On the banks of the Patuxent River in Prince George’s County, Mount Calvert provides opportunities for those who want to get their hands dirty with excavation on Saturdays from April to October each year. This public archeology program is currently uncovering the 18th century ruins of Charles Town, which served as the county seat for Prince George’s County from 1696 to 1721. Yet, archeological evidence reveals that this place was occupied by American Indians from the Archaic Period (7500-1000 BCE) through the Woodland Period (1000 BCE-1600 CE). After Charles Town gradually dwindled in size, Mount Calvert functioned as a tobacco plantation—dependent on the labor of enslaved blacks—from around 1780 to 1860. In its prominent spot on the Patuxent River, Mount Calvert also played a role in the War of 1812, and the layers of soil and artifacts help to tell the stories of the many individuals who lived and worked here through the years. Contact Mount Calvert to set up an archeology program for your group, or register to become a volunteer with Mount Calvert’s public archeology program online through The Maryland-National Capital Park and Planning Commission website. You can also contact Kristin Montaperto to discuss volunteer opportunities and for help getting started. Volunteers must be at least 14 years old, but archeology programs for groups are open to all ages and can be tailored to a particular group’s interests or curriculum.
Star-Spangled History: On the evening of August 22, 1814—after seeing the Chesapeake Flotilla scuttled at Pig Point—Admiral Cockburn arrived at Mount Calvert, where he ordered a contingent of marines, marine artillery, and seamen to disembark and aid the British army marching from Upper Marlboro to Washington. Mount Calvert was occupied by British naval forces while British troops burned abandoned public buildings in Washington, including the White House. After the British forces left the Patuxent, Mount Calvert continued to play an important role by serving as a place where the US Navy could salvage, sort, and ship materials from the scuttled American vessels, including the USS Scorpion, just upriver.

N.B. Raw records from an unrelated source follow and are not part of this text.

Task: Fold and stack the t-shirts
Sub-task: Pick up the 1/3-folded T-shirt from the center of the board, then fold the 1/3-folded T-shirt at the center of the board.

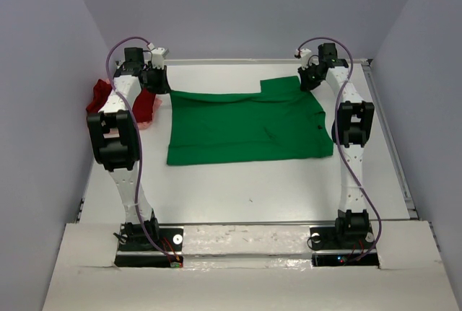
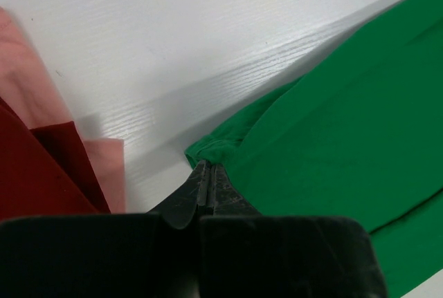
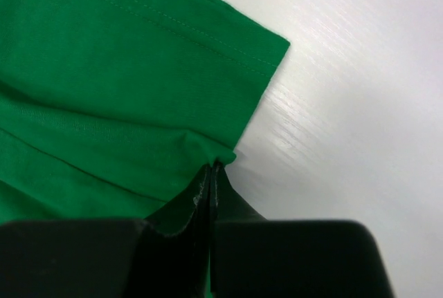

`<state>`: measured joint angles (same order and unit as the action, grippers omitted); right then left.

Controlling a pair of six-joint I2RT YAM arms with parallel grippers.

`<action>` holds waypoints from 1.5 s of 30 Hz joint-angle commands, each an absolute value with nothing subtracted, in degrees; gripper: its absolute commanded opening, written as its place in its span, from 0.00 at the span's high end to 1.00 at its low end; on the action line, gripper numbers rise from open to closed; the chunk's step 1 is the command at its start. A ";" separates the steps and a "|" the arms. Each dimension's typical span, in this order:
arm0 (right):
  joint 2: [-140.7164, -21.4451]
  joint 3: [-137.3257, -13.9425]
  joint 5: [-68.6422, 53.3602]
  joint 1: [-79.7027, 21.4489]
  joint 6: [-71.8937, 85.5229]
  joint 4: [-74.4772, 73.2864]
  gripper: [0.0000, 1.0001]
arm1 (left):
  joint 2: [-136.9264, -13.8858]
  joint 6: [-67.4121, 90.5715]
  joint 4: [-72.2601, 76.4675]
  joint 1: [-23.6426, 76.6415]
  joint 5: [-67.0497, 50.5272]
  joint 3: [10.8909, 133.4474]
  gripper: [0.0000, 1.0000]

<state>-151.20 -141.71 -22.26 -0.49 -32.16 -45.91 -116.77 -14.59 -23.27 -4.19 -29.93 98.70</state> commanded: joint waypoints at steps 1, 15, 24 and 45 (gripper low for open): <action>-149.95 -141.42 -20.31 -1.05 -32.96 -44.21 1.00 | -114.26 -14.85 -22.76 -3.87 -30.50 99.40 1.00; -137.99 -130.52 -14.77 -1.05 -34.45 -40.78 1.00 | -111.45 -14.94 -22.85 -3.87 -31.55 98.18 1.00; -137.72 -132.97 -18.54 -1.05 -32.61 -39.37 1.00 | -109.86 -15.03 -22.06 -3.87 -31.90 96.59 1.00; -126.31 -121.03 -16.44 -1.05 -33.84 -39.37 1.00 | -107.14 -16.35 -22.76 -3.87 -31.64 94.57 1.00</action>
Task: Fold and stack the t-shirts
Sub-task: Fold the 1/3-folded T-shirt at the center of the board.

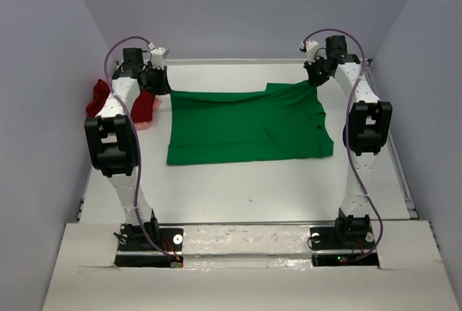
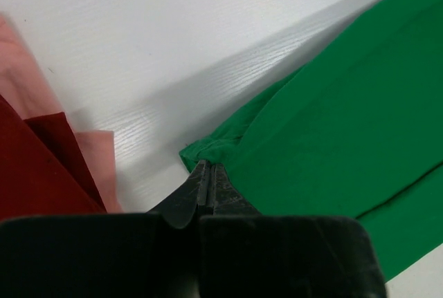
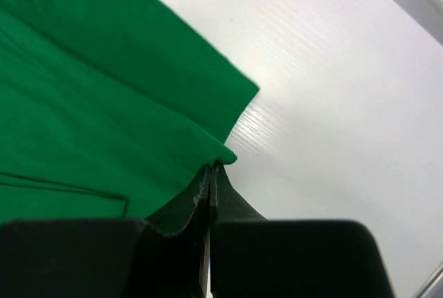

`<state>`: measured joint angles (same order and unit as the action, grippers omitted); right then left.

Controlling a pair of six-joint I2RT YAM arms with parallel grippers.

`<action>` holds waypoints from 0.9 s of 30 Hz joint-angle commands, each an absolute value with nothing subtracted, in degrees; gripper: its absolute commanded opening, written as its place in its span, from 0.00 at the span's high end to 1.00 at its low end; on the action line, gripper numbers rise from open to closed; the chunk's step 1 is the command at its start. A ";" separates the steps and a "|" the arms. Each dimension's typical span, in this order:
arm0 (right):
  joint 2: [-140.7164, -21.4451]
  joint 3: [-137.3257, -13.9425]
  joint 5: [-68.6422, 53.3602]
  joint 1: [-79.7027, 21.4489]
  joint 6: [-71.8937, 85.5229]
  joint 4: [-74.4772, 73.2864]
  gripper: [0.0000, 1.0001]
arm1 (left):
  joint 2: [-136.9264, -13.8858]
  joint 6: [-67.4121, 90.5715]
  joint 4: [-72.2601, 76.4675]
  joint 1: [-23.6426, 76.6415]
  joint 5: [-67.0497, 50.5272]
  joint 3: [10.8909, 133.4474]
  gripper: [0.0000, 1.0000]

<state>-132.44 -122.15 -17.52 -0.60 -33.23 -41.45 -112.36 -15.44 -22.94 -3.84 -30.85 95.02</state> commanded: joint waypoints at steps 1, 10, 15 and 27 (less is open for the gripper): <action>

While you visit: Mount Calvert offers panoramic views of the Patuxent River, and it is accessible by water. You can rent and launch a canoe or kayak at nearby Patuxent River Park (Prince George’s County residents receive a discount on rental). Visitors can dock a small vessel at Mount Calvert, but the park does not permit launching of vessels. Mount Calvert’s grounds close to visitors at dusk.
Inside the Federal-style plantation house, built around 1790, you will find an exhibit entitled “A Confluence of Three Cultures” which brings together information about the life-ways of American Indians, English Colonists, and African Americans at Mount Calvert. The exhibit is free and open to the public on Saturdays (10 am to 4 pm) and Sundays (12 pm to 4 pm) from April through October. Please make prior arrangements with staff if you would like to set up an exhibit viewing for a group on another day. Available year-round, an interpretive trail—made up of signs placed around the grounds—narrates the history of the landscape for visitors.